To achieve this, a traffic estimator based on graph theory is required. The coming out nodes are ready can be placed in the specific node at this point. However, these nodes are not ready for the HW accelerator to perform the operation. The node needs to control behavior.

For each node that comes out of the controller, fuzzy-based controller logic provided. In addition, is capable of solving sharing problems and providing the desired solution at each processor level. The processor output is not affected by these controller (i.e.) GTE and fuzzy-based logic controller. This architecture has been able to boost efficiency. It increases the speed of processing to the next level. Figure 1 shows that graphical representation of proposed approach.

Fig. 1

Graphical representation for proposed methodology.

3.1 MPSoC

In the design architecture of MPSOC processors, two major designs defined, symmetrical and asymmetrical shape of Heterogenic Multi-Processor SoC socket (Ht-MPSoC) architecture.
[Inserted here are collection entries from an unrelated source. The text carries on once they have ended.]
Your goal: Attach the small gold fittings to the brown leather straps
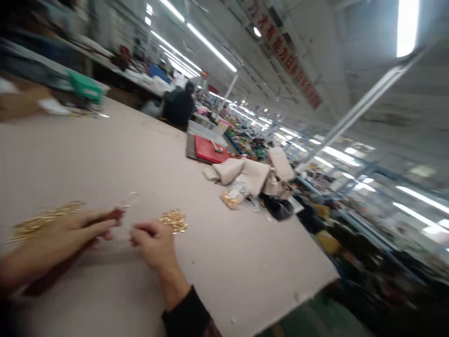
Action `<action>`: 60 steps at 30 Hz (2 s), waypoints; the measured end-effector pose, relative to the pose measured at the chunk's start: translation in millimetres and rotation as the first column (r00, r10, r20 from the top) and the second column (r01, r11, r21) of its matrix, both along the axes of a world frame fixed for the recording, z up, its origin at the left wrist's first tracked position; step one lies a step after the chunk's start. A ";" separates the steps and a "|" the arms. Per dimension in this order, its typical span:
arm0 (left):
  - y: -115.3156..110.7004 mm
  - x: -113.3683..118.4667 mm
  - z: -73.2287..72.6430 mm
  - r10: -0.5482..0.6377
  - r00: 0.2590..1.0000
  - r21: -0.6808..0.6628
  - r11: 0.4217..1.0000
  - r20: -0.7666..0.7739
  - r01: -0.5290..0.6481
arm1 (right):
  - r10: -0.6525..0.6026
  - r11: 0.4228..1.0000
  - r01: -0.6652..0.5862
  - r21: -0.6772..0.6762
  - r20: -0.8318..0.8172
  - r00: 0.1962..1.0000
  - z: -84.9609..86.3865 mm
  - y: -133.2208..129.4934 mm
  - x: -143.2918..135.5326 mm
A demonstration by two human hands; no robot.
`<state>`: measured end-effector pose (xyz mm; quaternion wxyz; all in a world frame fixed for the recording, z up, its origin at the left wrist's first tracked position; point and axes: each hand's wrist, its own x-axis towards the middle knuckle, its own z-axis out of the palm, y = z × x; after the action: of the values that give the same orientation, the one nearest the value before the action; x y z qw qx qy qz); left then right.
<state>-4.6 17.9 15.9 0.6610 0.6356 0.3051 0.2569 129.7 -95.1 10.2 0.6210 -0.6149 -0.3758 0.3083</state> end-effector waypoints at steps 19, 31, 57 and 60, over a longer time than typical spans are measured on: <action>-30.4 1.2 4.1 -0.262 0.965 0.153 0.954 0.012 0.258 | 0.164 0.980 -0.191 -0.048 -0.342 0.925 -6.6 -2.8 9.4; -31.1 -2.8 2.7 -0.214 0.966 0.371 0.893 -0.147 0.254 | 0.163 0.986 -0.164 0.006 -0.151 0.975 -11.4 -3.1 7.8; -25.2 3.2 -6.1 -0.077 0.996 -0.087 0.993 0.041 0.080 | 0.036 0.946 0.190 -0.261 0.669 0.742 -9.2 -50.6 65.7; -28.8 3.9 -1.5 -0.133 0.989 -0.204 0.968 0.069 0.144 | 0.107 0.941 0.184 -0.284 0.766 0.634 -10.1 -43.3 55.4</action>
<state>-0.8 -10.9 14.3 0.7484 0.5753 0.2668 0.1942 185.1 -138.4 0.1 0.2927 -0.7915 -0.5329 0.0616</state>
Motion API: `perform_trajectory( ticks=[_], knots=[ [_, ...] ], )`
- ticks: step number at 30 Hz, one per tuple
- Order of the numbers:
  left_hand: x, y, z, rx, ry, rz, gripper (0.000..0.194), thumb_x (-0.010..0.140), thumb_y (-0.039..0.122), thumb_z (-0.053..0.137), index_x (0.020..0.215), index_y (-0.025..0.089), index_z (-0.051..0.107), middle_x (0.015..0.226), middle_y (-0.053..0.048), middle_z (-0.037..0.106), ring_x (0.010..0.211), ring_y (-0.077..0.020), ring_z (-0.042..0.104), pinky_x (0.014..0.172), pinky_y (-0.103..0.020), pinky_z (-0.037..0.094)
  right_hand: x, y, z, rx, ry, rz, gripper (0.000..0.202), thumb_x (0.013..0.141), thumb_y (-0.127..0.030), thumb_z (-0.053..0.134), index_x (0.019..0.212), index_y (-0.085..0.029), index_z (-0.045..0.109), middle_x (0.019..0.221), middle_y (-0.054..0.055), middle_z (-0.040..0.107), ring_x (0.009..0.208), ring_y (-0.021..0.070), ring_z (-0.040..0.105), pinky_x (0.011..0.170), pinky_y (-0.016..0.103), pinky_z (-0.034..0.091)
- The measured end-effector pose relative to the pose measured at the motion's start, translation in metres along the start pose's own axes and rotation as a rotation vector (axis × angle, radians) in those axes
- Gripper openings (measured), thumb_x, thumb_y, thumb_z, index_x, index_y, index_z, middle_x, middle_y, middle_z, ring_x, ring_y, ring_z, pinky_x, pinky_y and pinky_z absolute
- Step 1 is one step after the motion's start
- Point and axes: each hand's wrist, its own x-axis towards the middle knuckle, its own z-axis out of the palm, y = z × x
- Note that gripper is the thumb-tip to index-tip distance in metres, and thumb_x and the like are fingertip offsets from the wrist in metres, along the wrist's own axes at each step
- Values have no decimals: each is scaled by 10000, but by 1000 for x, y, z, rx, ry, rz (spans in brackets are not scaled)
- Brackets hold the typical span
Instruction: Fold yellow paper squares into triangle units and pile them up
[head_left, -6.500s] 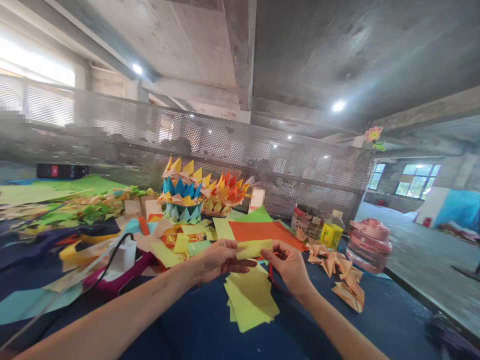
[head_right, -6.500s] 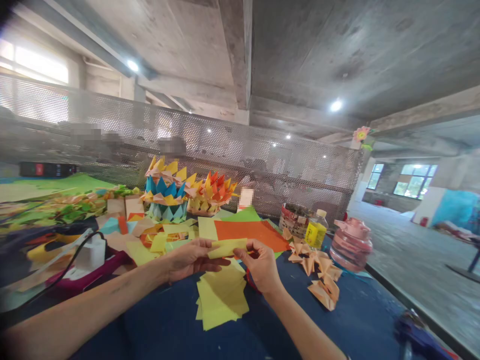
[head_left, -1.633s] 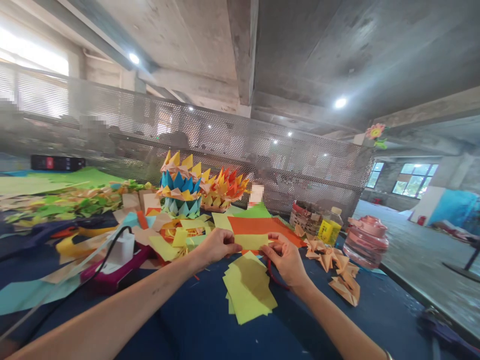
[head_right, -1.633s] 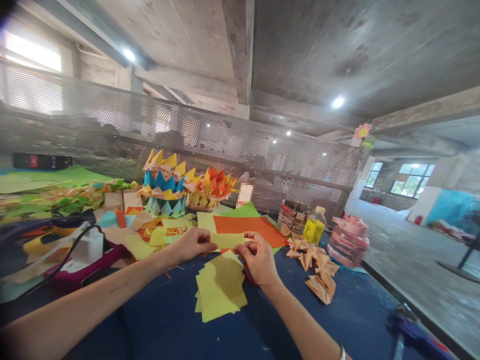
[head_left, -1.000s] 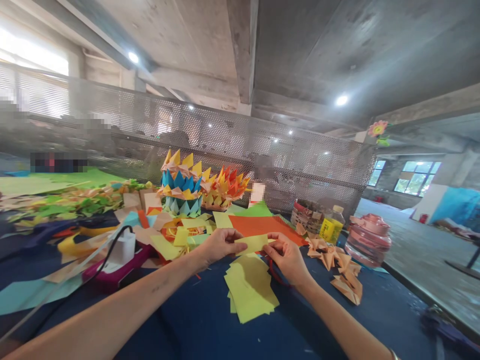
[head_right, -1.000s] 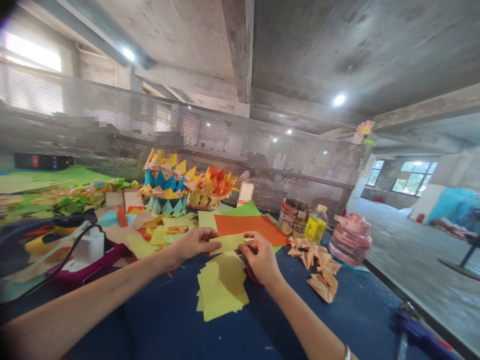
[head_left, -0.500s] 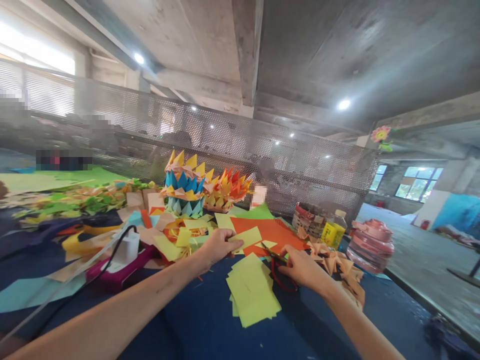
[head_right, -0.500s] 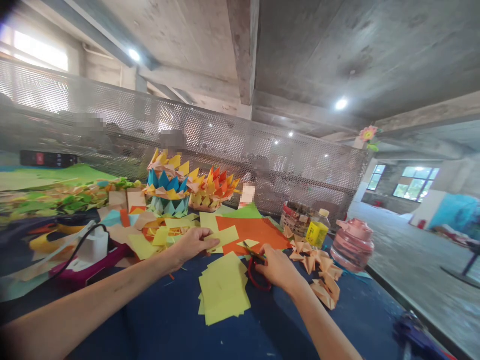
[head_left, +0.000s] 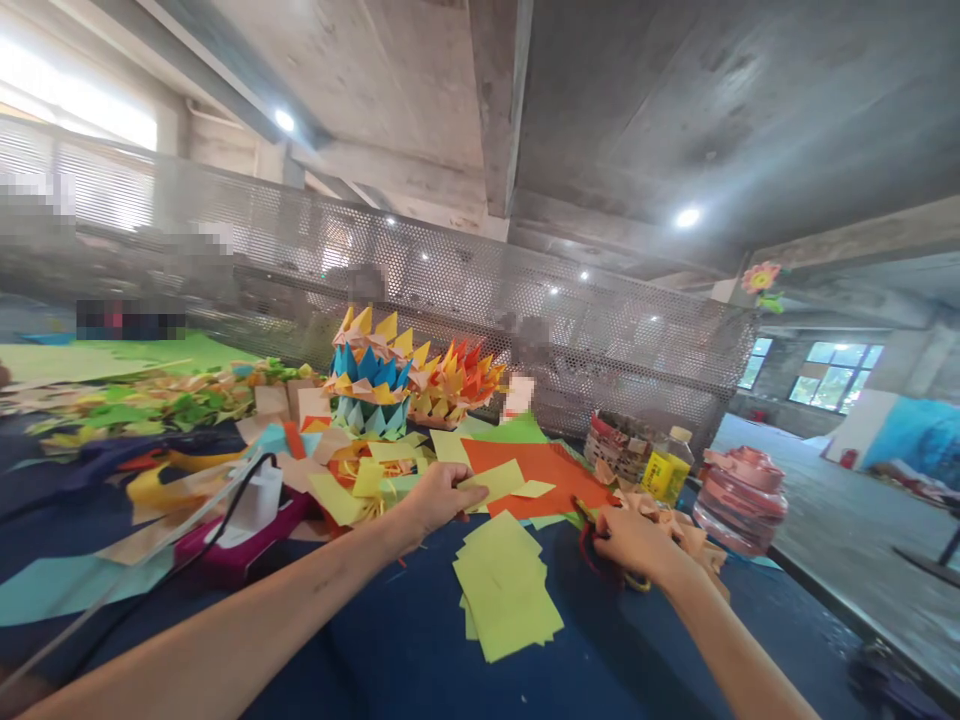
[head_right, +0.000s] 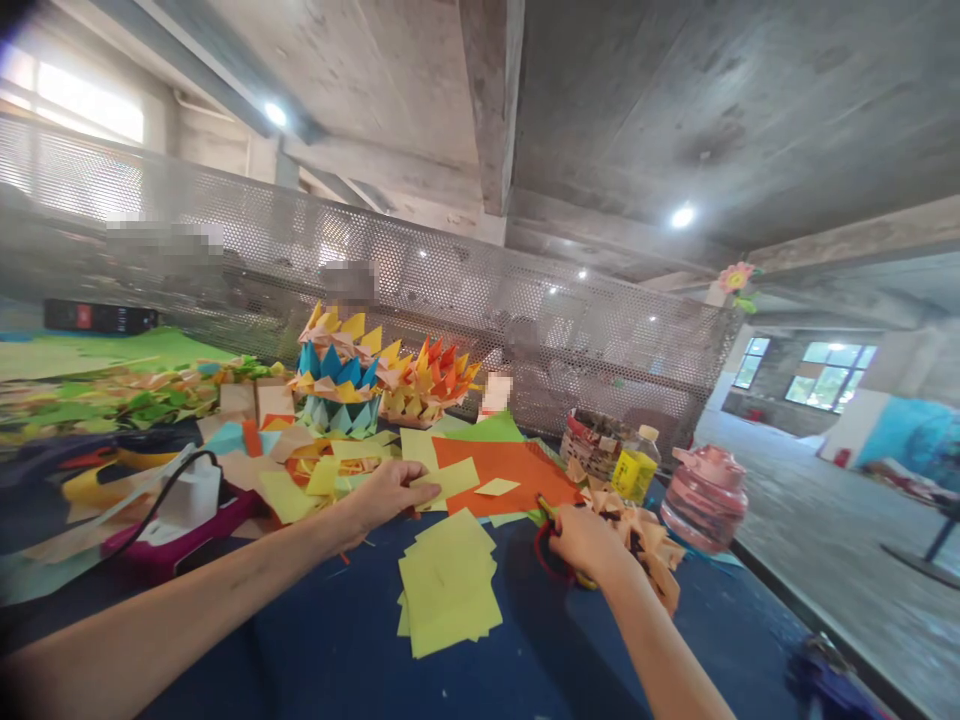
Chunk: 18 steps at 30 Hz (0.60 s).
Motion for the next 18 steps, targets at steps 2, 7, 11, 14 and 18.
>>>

The main drawbacks of the symmetrical Ht-MPSoC processor model are the use of runtime rearrangement, resulting in a slight delay in hardware sequencing. The overall execution time regulated by the lag in sharing and lags in reconfiguring runtime. As a result, this computation reduced in both the next two hardware accelerators. It is tricky to compare the different approaches by examining all of these reasons.

As an outcome, the Asymmetrical Ht-MPSoC architecture is classified and clear directions for operation added to boost processor efficiency in this architecture. This processor reduces the complex runtime of computation depending upon the use of physical accelerators. Nonetheless, given Enhanced use in the sector, the best architectural configuration needs to be determined.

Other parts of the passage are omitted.